» EXERCISE BRIEF: In the material below, the lines from the one containing "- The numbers" through the one containing "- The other" are to be given again exactly, ends included, and no others.

» INFORMATION SHOWN:

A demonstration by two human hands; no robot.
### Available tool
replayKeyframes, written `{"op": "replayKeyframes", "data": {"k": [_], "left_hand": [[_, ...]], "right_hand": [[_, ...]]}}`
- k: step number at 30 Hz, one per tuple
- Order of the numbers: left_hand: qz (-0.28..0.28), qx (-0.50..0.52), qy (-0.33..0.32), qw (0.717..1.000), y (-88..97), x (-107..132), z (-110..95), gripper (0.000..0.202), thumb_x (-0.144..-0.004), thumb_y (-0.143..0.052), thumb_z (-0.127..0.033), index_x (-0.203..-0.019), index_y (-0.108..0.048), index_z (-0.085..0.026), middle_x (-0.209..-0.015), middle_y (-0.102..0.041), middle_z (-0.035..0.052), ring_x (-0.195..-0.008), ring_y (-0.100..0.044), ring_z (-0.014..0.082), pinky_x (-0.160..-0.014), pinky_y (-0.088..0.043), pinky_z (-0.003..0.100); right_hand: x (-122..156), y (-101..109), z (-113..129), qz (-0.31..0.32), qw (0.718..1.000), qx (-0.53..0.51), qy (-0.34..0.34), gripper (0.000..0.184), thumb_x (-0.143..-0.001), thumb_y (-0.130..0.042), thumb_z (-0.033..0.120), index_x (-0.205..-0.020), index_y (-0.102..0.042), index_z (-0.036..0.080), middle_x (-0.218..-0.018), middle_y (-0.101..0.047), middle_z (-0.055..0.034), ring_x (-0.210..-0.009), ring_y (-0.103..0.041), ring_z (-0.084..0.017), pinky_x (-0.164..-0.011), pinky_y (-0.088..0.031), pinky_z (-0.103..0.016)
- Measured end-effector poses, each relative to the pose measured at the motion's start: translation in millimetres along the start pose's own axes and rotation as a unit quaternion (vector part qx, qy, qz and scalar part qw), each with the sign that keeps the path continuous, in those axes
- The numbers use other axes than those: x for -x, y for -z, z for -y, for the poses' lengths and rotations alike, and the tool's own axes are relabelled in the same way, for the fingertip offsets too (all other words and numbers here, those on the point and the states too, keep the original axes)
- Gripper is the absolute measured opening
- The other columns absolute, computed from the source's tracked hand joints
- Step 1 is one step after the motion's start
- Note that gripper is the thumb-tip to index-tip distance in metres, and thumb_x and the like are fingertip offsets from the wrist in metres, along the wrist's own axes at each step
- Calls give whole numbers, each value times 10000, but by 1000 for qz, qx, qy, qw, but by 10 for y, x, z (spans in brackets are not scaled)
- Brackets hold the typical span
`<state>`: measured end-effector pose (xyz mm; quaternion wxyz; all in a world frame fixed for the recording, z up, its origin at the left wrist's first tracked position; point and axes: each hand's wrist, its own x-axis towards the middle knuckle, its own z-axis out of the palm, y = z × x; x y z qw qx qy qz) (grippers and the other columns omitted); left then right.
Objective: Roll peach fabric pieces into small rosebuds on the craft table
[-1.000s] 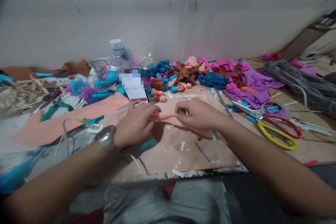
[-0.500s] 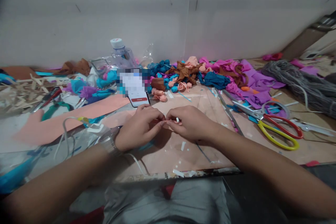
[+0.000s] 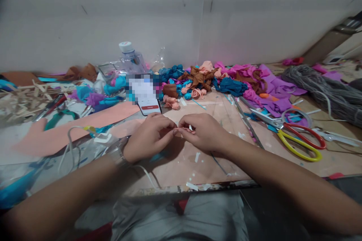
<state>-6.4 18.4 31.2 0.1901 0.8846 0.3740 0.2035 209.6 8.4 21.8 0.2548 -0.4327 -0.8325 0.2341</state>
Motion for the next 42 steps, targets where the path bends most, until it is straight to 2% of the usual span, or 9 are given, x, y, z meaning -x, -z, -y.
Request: {"op": "replayKeyframes", "data": {"k": [6,11,17,22,27,30,33,37,42], "left_hand": [[-5,26,23,999,-1,-9,9,212,-953,-562,-286,-827,-709,-200,-756,-699,-5,-754,-579,171,-746,-380,323],[32,134,47,989,17,-17,18,238,-965,-519,-280,-854,-706,-185,-799,-719,1,-717,-617,142,-666,-412,273],[51,198,87,975,17,-17,51,218,-948,-495,-255,-890,-691,-181,-862,-730,2,-772,-649,151,-688,-460,258],[77,233,113,963,43,-25,43,180,-922,-512,-242,-882,-673,-171,-854,-726,9,-780,-650,161,-692,-477,257],[79,253,114,957,85,-48,5,240,-944,-486,-255,-826,-669,-155,-819,-728,17,-729,-640,145,-668,-469,242],[75,240,108,962,77,-47,18,249,-956,-489,-279,-836,-673,-161,-827,-735,19,-714,-640,144,-649,-461,245],[46,177,80,980,59,-33,27,226,-947,-513,-266,-851,-697,-177,-840,-738,20,-757,-644,162,-689,-457,272],[-19,24,13,999,44,-15,-6,193,-929,-557,-247,-823,-710,-198,-807,-718,21,-821,-607,196,-846,-415,365],[-48,-101,-39,993,20,-9,-35,198,-956,-535,-272,-840,-675,-193,-771,-685,22,-859,-580,216,-992,-311,471]], "right_hand": [[-4,-22,-21,-28,999,12,16,92,-907,-656,268,-901,-714,195,-811,-710,2,-701,-591,-122,-646,-383,-236],[17,-45,3,-67,996,15,48,80,-902,-661,249,-875,-714,195,-780,-698,4,-659,-573,-111,-634,-372,-234],[31,-63,-11,-89,991,34,95,107,-914,-645,265,-866,-715,201,-720,-680,1,-648,-575,-123,-630,-372,-246],[11,-57,-22,-76,983,77,146,185,-957,-591,271,-824,-690,188,-749,-691,-27,-695,-601,-144,-653,-399,-266],[6,-56,-17,-73,980,90,163,143,-962,-583,230,-925,-717,199,-816,-720,-35,-747,-632,-153,-709,-437,-277],[5,-75,-26,-78,985,64,143,126,-937,-593,197,-956,-718,202,-864,-717,-42,-799,-641,-163,-731,-449,-284],[-12,-96,-23,-92,991,3,98,78,-905,-638,222,-900,-713,199,-862,-682,-41,-787,-617,-160,-723,-457,-282],[-40,-104,11,-100,992,-74,26,58,-853,-695,235,-821,-711,190,-846,-663,-35,-706,-570,-138,-644,-440,-267],[-61,-90,66,-73,985,-133,-79,51,-804,-686,200,-763,-691,170,-806,-656,-20,-678,-546,-126,-605,-407,-253]]}}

» WRITTEN REPLY:
- The numbers use other axes than those: x for -x, y for -z, z for -y, for the poses' lengths and rotations alike, and the tool's own axes are relabelled in the same way, for the fingertip offsets too (all other words and numbers here, those on the point and the states too, keep the original axes)
- Gripper is the absolute measured opening
- The other columns absolute, computed from the source's tracked hand joints

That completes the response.